Activity — This exercise calls for copying every line below that holds the word "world".

Recorded data
______

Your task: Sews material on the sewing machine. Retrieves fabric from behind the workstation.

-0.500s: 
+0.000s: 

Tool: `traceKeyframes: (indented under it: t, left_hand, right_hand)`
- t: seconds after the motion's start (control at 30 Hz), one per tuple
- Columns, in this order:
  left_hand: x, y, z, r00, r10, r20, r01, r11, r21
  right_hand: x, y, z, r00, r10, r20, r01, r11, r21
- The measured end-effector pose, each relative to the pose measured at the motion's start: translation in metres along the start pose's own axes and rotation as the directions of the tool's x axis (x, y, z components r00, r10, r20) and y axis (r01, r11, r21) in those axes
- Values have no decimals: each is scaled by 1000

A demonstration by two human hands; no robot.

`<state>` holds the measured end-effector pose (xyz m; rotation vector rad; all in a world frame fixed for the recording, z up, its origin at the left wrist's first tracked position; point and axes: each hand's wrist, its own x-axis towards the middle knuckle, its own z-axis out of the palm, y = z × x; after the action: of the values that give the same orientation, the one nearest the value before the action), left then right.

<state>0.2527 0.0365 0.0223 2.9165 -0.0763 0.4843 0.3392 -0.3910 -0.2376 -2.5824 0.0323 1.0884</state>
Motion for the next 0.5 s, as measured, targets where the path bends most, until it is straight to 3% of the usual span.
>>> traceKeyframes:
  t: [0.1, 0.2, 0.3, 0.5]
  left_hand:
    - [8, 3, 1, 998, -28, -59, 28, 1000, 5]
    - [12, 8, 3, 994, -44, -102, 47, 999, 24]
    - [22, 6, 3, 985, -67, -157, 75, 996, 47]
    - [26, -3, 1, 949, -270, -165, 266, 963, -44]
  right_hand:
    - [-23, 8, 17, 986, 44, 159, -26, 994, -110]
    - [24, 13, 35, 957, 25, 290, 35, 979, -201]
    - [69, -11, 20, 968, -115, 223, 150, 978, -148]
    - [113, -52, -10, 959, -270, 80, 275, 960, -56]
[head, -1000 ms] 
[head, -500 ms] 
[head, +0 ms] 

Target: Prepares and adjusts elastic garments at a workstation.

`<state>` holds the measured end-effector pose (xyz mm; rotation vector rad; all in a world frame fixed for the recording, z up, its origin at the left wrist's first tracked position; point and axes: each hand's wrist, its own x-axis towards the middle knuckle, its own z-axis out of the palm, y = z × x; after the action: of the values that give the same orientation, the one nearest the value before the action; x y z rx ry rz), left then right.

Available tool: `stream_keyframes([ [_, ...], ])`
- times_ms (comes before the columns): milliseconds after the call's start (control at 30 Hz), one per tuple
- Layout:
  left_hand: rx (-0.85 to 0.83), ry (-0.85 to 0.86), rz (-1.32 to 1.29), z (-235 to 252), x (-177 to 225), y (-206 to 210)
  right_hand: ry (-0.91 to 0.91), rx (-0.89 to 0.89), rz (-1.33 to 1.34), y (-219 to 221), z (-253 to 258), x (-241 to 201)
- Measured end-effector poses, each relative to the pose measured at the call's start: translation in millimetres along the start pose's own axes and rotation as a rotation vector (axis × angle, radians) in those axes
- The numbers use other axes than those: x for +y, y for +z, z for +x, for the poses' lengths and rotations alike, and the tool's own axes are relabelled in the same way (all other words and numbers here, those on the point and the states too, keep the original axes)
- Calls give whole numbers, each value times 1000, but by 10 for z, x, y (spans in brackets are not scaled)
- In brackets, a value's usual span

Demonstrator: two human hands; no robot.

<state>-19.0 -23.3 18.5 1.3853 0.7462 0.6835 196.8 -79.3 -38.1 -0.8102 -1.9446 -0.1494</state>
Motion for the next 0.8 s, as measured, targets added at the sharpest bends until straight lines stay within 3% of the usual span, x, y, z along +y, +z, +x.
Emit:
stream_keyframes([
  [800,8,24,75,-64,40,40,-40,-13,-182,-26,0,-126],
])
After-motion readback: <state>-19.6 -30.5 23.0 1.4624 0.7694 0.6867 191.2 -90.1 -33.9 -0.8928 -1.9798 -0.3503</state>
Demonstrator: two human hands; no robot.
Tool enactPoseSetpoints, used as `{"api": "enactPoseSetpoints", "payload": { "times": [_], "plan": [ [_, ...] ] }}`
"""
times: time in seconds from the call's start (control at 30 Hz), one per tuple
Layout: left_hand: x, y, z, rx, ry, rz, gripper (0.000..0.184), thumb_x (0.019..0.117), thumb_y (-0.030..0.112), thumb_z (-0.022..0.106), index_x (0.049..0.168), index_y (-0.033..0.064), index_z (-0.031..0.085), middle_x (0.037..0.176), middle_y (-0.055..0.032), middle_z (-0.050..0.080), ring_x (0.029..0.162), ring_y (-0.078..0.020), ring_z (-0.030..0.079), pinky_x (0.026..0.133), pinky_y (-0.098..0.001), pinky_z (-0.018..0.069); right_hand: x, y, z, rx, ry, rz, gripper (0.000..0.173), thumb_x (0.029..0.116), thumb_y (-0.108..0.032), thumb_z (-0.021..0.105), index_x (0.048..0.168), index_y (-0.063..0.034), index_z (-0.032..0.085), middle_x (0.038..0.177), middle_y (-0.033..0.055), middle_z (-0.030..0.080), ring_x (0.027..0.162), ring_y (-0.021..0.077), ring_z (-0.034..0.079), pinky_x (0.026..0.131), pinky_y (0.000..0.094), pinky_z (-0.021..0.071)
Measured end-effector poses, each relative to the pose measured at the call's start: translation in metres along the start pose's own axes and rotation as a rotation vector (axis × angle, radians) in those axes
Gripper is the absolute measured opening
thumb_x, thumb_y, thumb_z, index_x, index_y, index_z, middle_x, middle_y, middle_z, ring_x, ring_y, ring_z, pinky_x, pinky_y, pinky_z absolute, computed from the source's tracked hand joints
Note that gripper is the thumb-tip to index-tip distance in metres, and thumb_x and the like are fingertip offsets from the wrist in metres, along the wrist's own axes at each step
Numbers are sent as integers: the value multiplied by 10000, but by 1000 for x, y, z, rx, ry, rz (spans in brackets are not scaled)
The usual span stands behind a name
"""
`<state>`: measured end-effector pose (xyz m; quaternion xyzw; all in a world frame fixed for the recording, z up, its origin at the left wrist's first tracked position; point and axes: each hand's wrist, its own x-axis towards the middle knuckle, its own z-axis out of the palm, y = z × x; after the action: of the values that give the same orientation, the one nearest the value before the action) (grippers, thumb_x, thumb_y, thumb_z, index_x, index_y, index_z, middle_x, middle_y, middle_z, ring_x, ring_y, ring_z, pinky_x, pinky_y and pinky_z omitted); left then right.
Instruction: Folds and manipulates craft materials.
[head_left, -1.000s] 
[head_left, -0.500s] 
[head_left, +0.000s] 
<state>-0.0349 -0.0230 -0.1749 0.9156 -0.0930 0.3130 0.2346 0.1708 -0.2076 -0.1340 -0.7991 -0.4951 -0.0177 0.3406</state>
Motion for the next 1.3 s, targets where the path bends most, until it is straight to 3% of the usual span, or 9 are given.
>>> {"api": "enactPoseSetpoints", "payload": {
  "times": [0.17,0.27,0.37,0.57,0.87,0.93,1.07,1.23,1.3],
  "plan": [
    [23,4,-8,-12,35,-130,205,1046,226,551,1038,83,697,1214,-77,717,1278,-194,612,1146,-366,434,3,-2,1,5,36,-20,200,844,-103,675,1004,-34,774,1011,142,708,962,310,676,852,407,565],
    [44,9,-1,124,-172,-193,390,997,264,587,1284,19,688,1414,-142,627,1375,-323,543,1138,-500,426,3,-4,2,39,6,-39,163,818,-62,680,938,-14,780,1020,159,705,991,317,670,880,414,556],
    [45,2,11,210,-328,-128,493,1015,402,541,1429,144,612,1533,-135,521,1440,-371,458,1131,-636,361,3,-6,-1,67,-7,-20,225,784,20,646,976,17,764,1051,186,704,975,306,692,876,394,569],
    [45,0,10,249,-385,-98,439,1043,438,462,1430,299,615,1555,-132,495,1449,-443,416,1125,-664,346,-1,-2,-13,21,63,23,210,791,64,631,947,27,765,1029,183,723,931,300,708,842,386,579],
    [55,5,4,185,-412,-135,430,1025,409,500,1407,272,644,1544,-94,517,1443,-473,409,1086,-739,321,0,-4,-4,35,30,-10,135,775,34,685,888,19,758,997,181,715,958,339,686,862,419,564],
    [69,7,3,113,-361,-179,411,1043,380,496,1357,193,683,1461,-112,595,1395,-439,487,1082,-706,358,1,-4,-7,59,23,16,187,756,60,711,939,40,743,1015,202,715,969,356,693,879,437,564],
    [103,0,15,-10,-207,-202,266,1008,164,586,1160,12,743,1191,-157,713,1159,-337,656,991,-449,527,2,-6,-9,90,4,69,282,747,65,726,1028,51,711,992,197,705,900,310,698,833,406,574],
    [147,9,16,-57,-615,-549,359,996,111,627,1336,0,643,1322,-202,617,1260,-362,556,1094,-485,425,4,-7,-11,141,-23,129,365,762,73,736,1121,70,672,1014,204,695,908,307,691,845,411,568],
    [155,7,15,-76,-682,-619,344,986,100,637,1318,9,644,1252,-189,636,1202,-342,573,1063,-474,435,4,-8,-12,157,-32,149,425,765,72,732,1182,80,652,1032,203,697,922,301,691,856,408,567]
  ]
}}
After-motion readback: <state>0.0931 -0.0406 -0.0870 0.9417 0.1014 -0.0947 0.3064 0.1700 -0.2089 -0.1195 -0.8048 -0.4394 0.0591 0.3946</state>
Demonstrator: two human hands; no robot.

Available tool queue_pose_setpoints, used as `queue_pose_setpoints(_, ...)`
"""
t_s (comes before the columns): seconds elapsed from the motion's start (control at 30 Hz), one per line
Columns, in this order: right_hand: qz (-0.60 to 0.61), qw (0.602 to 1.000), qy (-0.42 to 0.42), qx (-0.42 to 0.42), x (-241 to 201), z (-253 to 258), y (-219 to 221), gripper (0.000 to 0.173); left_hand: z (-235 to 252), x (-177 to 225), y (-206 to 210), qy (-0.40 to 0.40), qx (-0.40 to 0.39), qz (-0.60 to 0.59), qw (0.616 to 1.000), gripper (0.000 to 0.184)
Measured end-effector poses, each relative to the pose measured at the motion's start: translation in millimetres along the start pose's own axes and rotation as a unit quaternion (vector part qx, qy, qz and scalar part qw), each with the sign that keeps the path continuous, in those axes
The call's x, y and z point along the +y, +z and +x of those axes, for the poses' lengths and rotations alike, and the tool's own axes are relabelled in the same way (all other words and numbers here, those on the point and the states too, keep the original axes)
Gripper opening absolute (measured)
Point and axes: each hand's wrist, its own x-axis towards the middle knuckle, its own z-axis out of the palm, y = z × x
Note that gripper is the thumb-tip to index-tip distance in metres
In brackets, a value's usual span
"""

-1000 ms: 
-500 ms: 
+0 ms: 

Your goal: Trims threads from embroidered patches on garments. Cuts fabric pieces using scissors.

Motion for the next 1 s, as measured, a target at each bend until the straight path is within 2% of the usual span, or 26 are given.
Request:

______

Output for this exercise —
`<state>` holds the measured end-effector pose (xyz m; rotation vector rad; all in a world frame fixed for the recording, z up, its origin at the left wrist's first tracked position; point and axes: each hand's wrist, its own x-axis towards the middle knuckle, its own z-axis out of the palm, y = z × x; after the action: of the values that give the same orientation, the one nearest the value before the action), left then right.
`<state>` holds the measured end-effector pose (xyz mm; rotation vector rad; all in a world frame fixed for the recording, z up, its origin at the left wrist's first tracked position; point and axes: each hand's wrist, its own x-axis towards the middle knuckle, its own z-axis out of the palm, y = z × x; after the action: of the values that give the same orientation, the one nearest the value before the action; x y z rx ry rz), left then right.
`<state>`: measured end-effector pose (xyz m; quaternion xyzw; all in a world frame fixed for the recording, z up, its origin at the left wrist's first tracked position; point and axes: each hand's wrist, its own x-axis towards the middle knuckle, its own z-axis out of the palm, y = z × x; after the action: of the values that give the same orientation, the one nearest the value before the action) (grippers, thumb_x, thumb_y, thumb_z, index_x, index_y, index_z, middle_x, middle_y, middle_z, ring_x, ring_y, ring_z, pinky_x, pinky_y and pinky_z omitted); left then right.

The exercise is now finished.